## Task description
Each entry that follows needs to be written out exactly, with nothing left out.

Source material: Begin

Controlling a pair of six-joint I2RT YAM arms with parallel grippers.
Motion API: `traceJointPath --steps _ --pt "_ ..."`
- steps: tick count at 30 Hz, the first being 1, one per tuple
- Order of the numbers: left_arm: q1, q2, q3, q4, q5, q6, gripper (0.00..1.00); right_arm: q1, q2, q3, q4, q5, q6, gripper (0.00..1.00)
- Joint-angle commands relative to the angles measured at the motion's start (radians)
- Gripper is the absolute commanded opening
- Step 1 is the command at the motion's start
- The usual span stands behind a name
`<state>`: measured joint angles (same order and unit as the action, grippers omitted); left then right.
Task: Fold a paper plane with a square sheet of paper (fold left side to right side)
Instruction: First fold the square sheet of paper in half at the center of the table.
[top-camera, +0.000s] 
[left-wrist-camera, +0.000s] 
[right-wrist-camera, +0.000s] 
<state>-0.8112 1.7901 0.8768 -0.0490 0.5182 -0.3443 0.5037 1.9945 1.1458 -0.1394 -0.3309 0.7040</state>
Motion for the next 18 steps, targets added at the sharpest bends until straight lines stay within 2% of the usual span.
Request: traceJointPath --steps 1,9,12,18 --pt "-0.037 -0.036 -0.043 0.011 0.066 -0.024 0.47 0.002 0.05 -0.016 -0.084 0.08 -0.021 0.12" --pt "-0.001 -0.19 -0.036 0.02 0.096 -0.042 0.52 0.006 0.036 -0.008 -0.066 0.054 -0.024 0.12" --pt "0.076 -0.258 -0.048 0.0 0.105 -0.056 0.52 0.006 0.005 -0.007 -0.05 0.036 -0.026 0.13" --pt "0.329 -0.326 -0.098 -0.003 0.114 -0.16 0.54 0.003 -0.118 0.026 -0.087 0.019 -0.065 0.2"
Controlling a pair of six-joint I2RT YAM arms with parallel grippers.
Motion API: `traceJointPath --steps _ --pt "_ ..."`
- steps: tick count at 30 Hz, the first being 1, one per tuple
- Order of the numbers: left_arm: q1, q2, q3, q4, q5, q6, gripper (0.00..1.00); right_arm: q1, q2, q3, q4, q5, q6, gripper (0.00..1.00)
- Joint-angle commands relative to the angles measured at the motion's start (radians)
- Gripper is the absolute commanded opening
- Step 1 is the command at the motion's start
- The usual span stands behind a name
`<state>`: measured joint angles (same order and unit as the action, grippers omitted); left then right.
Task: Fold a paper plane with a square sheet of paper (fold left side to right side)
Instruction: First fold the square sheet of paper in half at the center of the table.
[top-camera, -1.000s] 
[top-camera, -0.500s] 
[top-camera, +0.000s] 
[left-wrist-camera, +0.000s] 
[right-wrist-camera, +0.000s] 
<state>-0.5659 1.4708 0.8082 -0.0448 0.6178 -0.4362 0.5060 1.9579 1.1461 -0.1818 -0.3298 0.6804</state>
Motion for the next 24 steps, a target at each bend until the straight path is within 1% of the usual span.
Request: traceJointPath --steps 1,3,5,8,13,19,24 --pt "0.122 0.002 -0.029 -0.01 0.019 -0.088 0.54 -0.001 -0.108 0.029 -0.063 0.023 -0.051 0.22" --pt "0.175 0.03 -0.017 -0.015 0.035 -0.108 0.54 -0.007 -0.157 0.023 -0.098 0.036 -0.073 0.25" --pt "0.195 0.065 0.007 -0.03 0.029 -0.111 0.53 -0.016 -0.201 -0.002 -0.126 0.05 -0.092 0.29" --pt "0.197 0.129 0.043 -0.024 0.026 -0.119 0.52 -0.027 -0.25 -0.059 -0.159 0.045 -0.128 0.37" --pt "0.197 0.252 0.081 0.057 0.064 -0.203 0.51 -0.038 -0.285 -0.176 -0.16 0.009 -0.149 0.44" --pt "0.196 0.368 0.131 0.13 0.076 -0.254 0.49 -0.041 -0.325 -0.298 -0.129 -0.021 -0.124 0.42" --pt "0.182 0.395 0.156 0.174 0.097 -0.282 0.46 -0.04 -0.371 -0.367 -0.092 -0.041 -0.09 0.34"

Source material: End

## Reply to the task
Controlling a pair of six-joint I2RT YAM arms with parallel grippers.
Motion API: `traceJointPath --steps _ --pt "_ ..."`
- steps: tick count at 30 Hz, the first being 1, one per tuple
- Order of the numbers: left_arm: q1, q2, q3, q4, q5, q6, gripper (0.00..1.00); right_arm: q1, q2, q3, q4, q5, q6, gripper (0.00..1.00)
- Joint-angle commands relative to the angles measured at the motion's start (radians)
- Gripper is the absolute commanded opening
- Step 1 is the command at the motion's start
- The usual span stands behind a name
`<state>`: measured joint angles (same order and unit as the action, grippers omitted); left then right.
Task: Fold a paper plane with a square sheet of paper (fold left side to right side)
Instruction: First fold the square sheet of paper in half at the center of the table.
[top-camera, +0.000s] 
[left-wrist-camera, +0.000s] 
[right-wrist-camera, +0.000s] 
<state>-0.8112 1.7901 0.8768 -0.0490 0.5182 -0.3443 0.5037 1.9945 1.1458 -0.1394 -0.3309 0.7040</state>
Motion for the next 18 steps, targets added at the sharpest bends until straight lines stay within 2% of the usual span.
Request: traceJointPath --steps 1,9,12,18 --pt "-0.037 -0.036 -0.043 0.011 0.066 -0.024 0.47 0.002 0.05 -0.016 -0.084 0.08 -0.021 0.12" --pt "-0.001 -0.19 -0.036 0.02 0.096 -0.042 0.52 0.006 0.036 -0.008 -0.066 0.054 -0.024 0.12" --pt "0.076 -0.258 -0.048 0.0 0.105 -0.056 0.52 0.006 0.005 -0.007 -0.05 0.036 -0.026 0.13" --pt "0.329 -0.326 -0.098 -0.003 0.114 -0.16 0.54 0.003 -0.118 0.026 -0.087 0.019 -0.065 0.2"
Controlling a pair of six-joint I2RT YAM arms with parallel grippers.
Motion API: `traceJointPath --steps _ --pt "_ ..."`
- steps: tick count at 30 Hz, the first being 1, one per tuple
- Order of the numbers: left_arm: q1, q2, q3, q4, q5, q6, gripper (0.00..1.00); right_arm: q1, q2, q3, q4, q5, q6, gripper (0.00..1.00)
- Joint-angle commands relative to the angles measured at the motion's start (radians)
- Gripper is the absolute commanded opening
- Step 1 is the command at the motion's start
- The usual span stands behind a name
`<state>`: measured joint angles (same order and unit as the action, grippers omitted); left then right.
Task: Fold a paper plane with a square sheet of paper (fold left side to right side)
Instruction: First fold the square sheet of paper in half at the center of the table.
[top-camera, -1.000s] 
[top-camera, -0.500s] 
[top-camera, +0.000s] 
[left-wrist-camera, +0.000s] 
[right-wrist-camera, +0.000s] 
<state>-0.5659 1.4708 0.8082 -0.0448 0.6178 -0.4362 0.5060 1.9579 1.1461 -0.1818 -0.3298 0.6804</state>
Motion for the next 24 steps, a target at each bend until the straight path is within 1% of the usual span.
Request: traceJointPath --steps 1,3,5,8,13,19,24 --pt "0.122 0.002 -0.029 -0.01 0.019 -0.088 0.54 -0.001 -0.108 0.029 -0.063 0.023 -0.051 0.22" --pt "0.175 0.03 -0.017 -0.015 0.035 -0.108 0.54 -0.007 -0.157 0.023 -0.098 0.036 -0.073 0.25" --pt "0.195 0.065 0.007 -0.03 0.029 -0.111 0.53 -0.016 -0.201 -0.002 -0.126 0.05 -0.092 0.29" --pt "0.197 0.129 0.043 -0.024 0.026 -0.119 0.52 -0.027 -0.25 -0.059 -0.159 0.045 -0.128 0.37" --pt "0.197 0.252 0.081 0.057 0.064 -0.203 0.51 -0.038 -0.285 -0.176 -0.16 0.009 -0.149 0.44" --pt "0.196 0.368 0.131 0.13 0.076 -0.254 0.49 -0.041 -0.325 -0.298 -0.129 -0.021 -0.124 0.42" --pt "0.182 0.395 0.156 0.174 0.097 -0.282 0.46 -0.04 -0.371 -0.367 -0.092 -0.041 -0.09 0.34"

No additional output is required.